> PROBLEM: Only the text belongs in the answer: every line of the records below, transcribed exactly.

Data items:
..............................
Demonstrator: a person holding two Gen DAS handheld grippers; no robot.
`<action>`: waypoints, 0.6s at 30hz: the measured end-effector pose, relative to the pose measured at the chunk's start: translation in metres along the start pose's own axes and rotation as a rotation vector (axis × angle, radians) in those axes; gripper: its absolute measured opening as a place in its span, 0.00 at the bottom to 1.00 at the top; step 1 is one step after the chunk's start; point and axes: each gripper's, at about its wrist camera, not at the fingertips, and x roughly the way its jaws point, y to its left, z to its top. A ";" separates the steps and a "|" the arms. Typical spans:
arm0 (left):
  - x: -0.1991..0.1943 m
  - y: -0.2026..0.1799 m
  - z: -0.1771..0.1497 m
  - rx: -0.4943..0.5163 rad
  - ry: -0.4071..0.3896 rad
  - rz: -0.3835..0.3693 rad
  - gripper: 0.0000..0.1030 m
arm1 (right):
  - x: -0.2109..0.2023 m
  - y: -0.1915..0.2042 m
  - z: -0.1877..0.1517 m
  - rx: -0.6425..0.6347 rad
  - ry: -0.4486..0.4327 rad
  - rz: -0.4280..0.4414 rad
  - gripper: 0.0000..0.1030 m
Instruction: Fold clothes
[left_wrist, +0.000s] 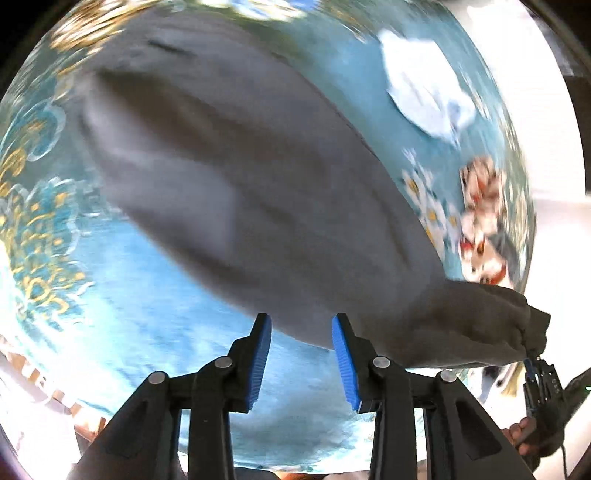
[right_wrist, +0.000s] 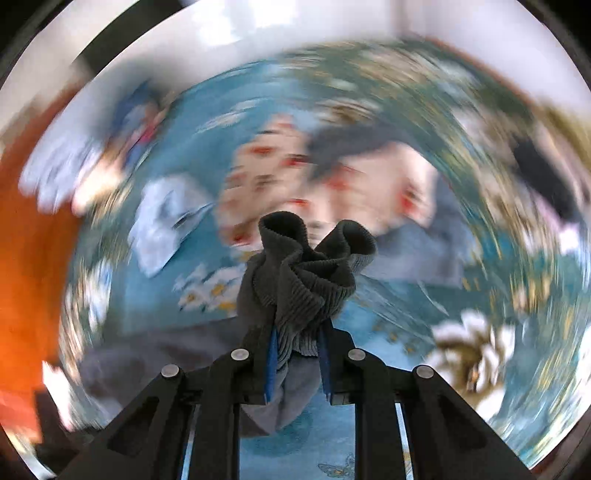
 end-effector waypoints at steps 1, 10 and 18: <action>-0.004 0.010 0.002 -0.015 -0.005 -0.009 0.37 | -0.001 0.023 -0.003 -0.065 -0.002 -0.004 0.19; -0.042 0.081 0.023 -0.047 -0.034 -0.087 0.40 | 0.056 0.198 -0.071 -0.379 0.064 -0.063 0.19; -0.043 0.114 0.036 -0.074 -0.018 -0.119 0.46 | 0.111 0.254 -0.125 -0.487 0.194 -0.103 0.27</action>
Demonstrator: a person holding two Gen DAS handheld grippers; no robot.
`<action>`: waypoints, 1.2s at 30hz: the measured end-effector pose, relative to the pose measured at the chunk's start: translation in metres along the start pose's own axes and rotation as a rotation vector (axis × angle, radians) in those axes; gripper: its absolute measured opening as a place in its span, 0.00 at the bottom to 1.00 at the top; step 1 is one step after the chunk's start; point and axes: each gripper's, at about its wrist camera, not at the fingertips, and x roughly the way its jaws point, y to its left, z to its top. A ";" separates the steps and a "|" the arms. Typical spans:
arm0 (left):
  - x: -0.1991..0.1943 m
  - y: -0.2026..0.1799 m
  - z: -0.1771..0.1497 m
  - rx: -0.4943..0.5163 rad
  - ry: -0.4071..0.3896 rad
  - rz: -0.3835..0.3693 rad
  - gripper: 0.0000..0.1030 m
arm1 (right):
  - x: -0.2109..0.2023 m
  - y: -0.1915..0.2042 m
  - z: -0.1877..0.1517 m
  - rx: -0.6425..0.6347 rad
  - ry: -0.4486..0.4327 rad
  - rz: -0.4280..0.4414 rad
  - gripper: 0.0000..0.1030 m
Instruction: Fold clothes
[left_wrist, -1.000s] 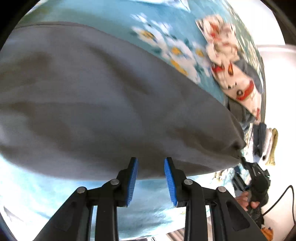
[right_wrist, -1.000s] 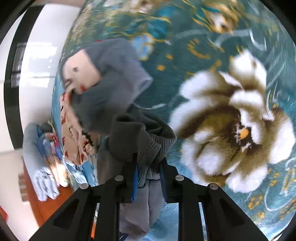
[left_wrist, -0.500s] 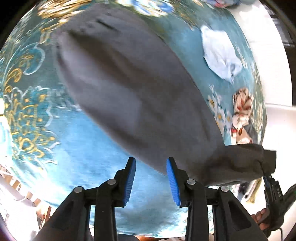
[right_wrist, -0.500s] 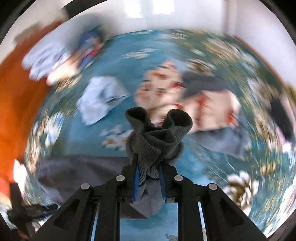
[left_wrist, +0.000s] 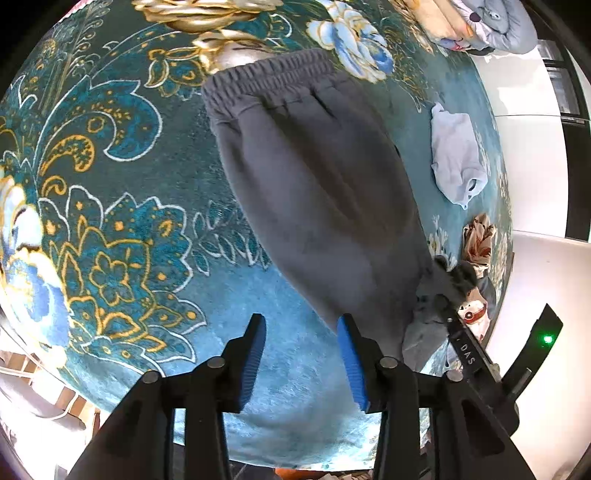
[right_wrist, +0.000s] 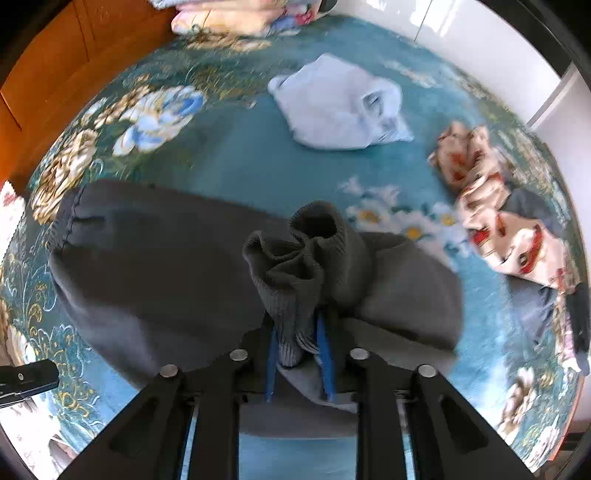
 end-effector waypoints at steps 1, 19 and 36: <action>0.001 0.001 0.001 0.004 0.006 -0.002 0.47 | 0.001 0.003 -0.001 0.002 0.010 0.024 0.27; 0.083 -0.095 0.025 0.133 0.069 -0.208 0.67 | 0.022 -0.115 0.013 0.435 0.068 0.233 0.28; 0.154 -0.115 0.019 0.099 0.080 -0.156 0.23 | 0.043 -0.113 -0.008 0.307 0.150 0.336 0.28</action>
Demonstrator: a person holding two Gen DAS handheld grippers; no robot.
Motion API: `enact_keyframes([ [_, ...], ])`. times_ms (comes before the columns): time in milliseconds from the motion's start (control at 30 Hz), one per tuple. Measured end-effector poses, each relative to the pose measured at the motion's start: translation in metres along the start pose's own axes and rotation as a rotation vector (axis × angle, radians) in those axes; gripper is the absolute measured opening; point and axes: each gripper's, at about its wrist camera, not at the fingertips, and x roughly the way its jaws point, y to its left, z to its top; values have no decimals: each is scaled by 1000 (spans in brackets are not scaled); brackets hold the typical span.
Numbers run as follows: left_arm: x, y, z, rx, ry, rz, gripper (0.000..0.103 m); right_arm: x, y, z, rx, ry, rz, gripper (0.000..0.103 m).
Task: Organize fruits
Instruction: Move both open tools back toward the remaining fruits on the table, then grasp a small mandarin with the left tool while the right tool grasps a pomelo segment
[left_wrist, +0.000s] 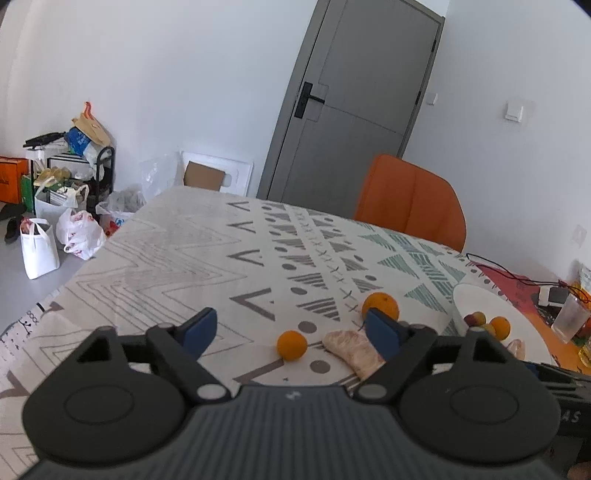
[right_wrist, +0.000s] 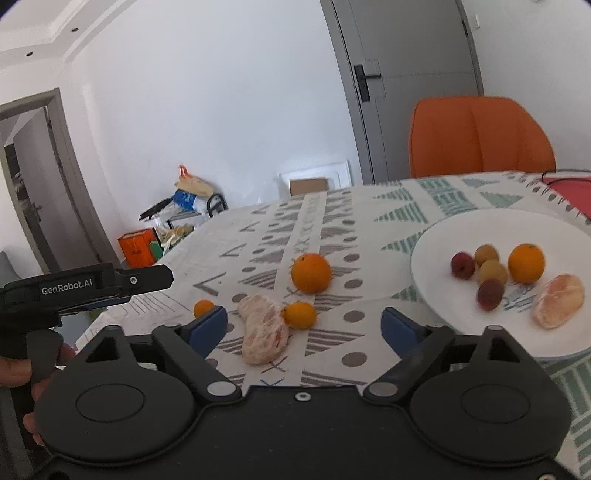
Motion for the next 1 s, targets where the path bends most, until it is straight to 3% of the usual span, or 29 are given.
enact_keyframes([
  [133,12,4,-6,-1,32,-14,74,13,1,-2,16,36,-4,80],
  [433,44,3,-14,15,101,-19,61,25,5,-4,25,64,-11,80],
  [600,50,1,-16,33,111,-14,47,31,11,-1,11,77,2,80],
  [733,53,2,-15,34,122,-18,22,37,17,-2,1,89,16,79],
  [1000,35,9,-11,29,88,-23,22,48,32,-6,-26,137,42,73],
])
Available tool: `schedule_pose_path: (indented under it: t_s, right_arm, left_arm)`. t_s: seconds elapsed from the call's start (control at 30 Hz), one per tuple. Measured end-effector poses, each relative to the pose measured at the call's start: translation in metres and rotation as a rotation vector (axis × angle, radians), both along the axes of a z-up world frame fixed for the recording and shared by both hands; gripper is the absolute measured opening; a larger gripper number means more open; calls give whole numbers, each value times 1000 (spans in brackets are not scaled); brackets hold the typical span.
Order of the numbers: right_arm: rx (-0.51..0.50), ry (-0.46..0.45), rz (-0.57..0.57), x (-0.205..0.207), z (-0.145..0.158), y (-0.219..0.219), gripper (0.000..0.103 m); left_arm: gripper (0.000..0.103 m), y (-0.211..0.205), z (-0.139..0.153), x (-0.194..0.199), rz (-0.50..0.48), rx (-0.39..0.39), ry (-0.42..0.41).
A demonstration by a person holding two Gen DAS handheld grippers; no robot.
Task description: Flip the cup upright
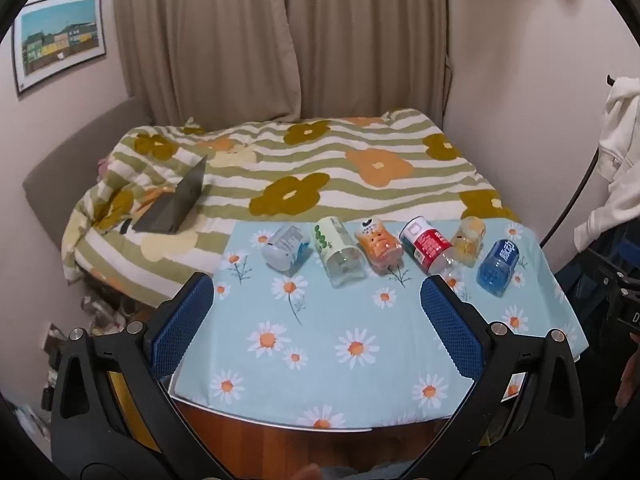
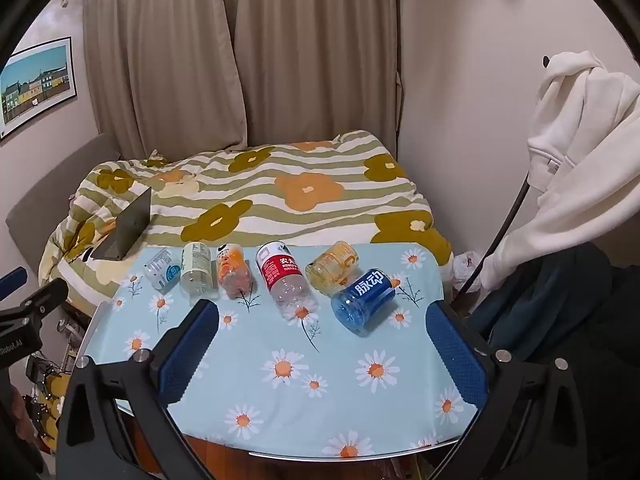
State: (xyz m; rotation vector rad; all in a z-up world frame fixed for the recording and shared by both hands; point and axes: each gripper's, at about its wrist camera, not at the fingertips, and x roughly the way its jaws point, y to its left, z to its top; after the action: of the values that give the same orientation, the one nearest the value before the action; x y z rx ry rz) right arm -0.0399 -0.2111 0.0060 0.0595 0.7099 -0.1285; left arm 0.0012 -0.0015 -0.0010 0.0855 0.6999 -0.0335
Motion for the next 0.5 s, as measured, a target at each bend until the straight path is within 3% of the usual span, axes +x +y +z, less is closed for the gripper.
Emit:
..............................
> RESPONSE TO THIS EXERCISE:
Demonstrator: a person holding two Gen DAS handheld grippers; no robot.
`<action>`: waypoints, 0.6s at 30hz: the measured end-effector pose, relative to the pose measured at the chunk's start: translation in metres along the start pose's own axes and rotation as a rotation vector (axis × angle, radians) in those axes; gripper: its absolute measured opening as a place in its span, 0.00 at the bottom to 1.00 at the top; step 1 is one step after the chunk's start; point and axes: each gripper's, at about its wrist camera, not at the fingertips, and x roughly the way its jaws point, y to its left, z to its top. A ";" separates the steps and a "|" the arms. Typical spans:
arm0 (left):
  - x: -0.1991..0.1943 m
  - y: -0.2026..0.1799 m
  - z: -0.1771..0.1497 m
  - rx: -0.4943..0.5163 rad
  - ry: -0.4071..0.3896 rad
  - rz: -0.3835..0.3693 rad
  - gripper: 0.0000..0.1030 m
arm1 (right):
  - x: -0.2109..0.2023 m
  - y: -0.1915..0.2042 m
  - z: -0.1877..0.1517 m
  - rx: -0.6425..0.6347 rad
  - ry: -0.4486..0.4327 rad
  - rz: -0.4280..0.4414 rad
  - gripper: 0.0000..0.1030 m
Instruction: Fold clothes
[left_wrist, +0.000s] 
[right_wrist, +0.000s] 
 end-effector waypoints at steps 1, 10 and 18: <action>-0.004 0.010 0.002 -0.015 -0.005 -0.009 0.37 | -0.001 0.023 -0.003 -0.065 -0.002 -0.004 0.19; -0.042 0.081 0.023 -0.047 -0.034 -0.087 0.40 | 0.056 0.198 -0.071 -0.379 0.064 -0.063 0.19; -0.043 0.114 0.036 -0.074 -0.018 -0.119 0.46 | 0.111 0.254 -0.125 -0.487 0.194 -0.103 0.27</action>
Demonstrator: a person holding two Gen DAS handheld grippers; no robot.
`<action>`: waypoints, 1.2s at 30hz: the measured end-effector pose, relative to the pose measured at the chunk's start: translation in metres along the start pose's own axes and rotation as a rotation vector (axis × angle, radians) in those axes; gripper: its absolute measured opening as a place in its span, 0.00 at the bottom to 1.00 at the top; step 1 is one step after the chunk's start; point and axes: each gripper's, at about its wrist camera, not at the fingertips, and x roughly the way its jaws point, y to its left, z to its top. A ";" separates the steps and a "|" the arms. Typical spans:
arm0 (left):
  - x: -0.1991..0.1943 m
  - y: -0.2026..0.1799 m
  - z: -0.1771..0.1497 m
  - rx: -0.4943..0.5163 rad
  - ry: -0.4071..0.3896 rad
  - rz: -0.3835..0.3693 rad
  - gripper: 0.0000..0.1030 m
arm1 (right):
  - x: -0.2109..0.2023 m
  - y: -0.1915..0.2042 m
  - z: -0.1877..0.1517 m
  - rx: -0.6425..0.6347 rad
  - ry: -0.4486..0.4327 rad
  - rz: -0.4280..0.4414 rad
  - gripper: 0.0000..0.1030 m
Instruction: Fold clothes
[left_wrist, -1.000s] 
[right_wrist, -1.000s] 
[left_wrist, -0.500s] 
[right_wrist, -0.500s] 
[left_wrist, +0.000s] 
[right_wrist, +0.000s] 
 end-effector waypoints at steps 1, 19 and 36: <action>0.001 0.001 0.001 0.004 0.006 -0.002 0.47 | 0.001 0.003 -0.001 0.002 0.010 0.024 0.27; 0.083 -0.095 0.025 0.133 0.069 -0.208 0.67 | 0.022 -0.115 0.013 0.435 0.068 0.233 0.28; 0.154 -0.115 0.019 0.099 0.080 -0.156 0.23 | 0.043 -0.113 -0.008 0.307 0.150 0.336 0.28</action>
Demonstrator: a person holding two Gen DAS handheld grippers; no robot.
Motion API: `enact_keyframes([ [_, ...], ])`. times_ms (comes before the columns): time in milliseconds from the motion's start (control at 30 Hz), one per tuple. Measured end-effector poses, each relative to the pose measured at the motion's start: translation in metres along the start pose's own axes and rotation as a rotation vector (axis × angle, radians) in those axes; gripper is the absolute measured opening; point and axes: each gripper's, at about its wrist camera, not at the fingertips, and x roughly the way its jaws point, y to its left, z to its top; values have no decimals: each is scaled by 1000 (spans in brackets are not scaled); brackets hold the typical span.
Numbers run as follows: left_arm: x, y, z, rx, ry, rz, gripper (0.000..0.103 m); right_arm: x, y, z, rx, ry, rz, gripper (0.000..0.103 m).
Task: Organize fruits
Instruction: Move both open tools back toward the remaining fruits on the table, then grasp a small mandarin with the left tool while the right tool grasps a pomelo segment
[left_wrist, +0.000s] 
[right_wrist, +0.000s] 
Motion for the next 1 s, targets where the path bends most, until it is straight to 3% of the usual span, or 29 are given.
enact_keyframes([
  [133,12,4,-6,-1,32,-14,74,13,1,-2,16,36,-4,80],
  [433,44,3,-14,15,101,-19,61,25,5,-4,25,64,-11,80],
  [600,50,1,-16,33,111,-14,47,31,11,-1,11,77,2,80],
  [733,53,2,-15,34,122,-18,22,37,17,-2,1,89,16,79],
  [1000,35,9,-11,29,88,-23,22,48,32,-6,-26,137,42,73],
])
Available tool: `schedule_pose_path: (indented under it: t_s, right_arm, left_arm)`. t_s: seconds elapsed from the call's start (control at 30 Hz), one per tuple. Measured end-effector poses, each relative to the pose measured at the call's start: translation in metres and rotation as a rotation vector (axis × angle, radians), both along the axes of a z-up world frame fixed for the recording and shared by both hands; gripper is the absolute measured opening; a larger gripper number means more open; calls give whole numbers, each value times 1000 (spans in brackets are not scaled); brackets hold the typical span.
Order of the numbers: right_arm: rx (-0.51..0.50), ry (-0.46..0.45), rz (-0.57..0.57), x (-0.205..0.207), z (-0.145..0.158), y (-0.219..0.219), gripper (0.000..0.103 m); left_arm: gripper (0.000..0.103 m), y (-0.211..0.205), z (-0.139..0.153), x (-0.194..0.199), rz (-0.50..0.48), rx (-0.39..0.39), ry (-0.42..0.41).
A demonstration by a person holding two Gen DAS handheld grippers; no robot.
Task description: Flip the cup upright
State: (xyz m; rotation vector rad; all in a z-up world frame fixed for the recording and shared by both hands; point and axes: each gripper's, at about its wrist camera, not at the fingertips, and x roughly the way its jaws point, y to its left, z to its top; after the action: of the values that give the same orientation, the one nearest the value before the action; x y z rx ry rz) right arm -0.0399 -0.2111 0.0060 0.0595 0.7099 -0.1285; left arm 0.0012 -0.0015 -0.0010 0.0855 0.6999 -0.0335
Motion for the next 0.5 s, as measured, a target at each bend until the straight path is within 3% of the usual span, axes +x +y +z, less is closed for the gripper.
Emit:

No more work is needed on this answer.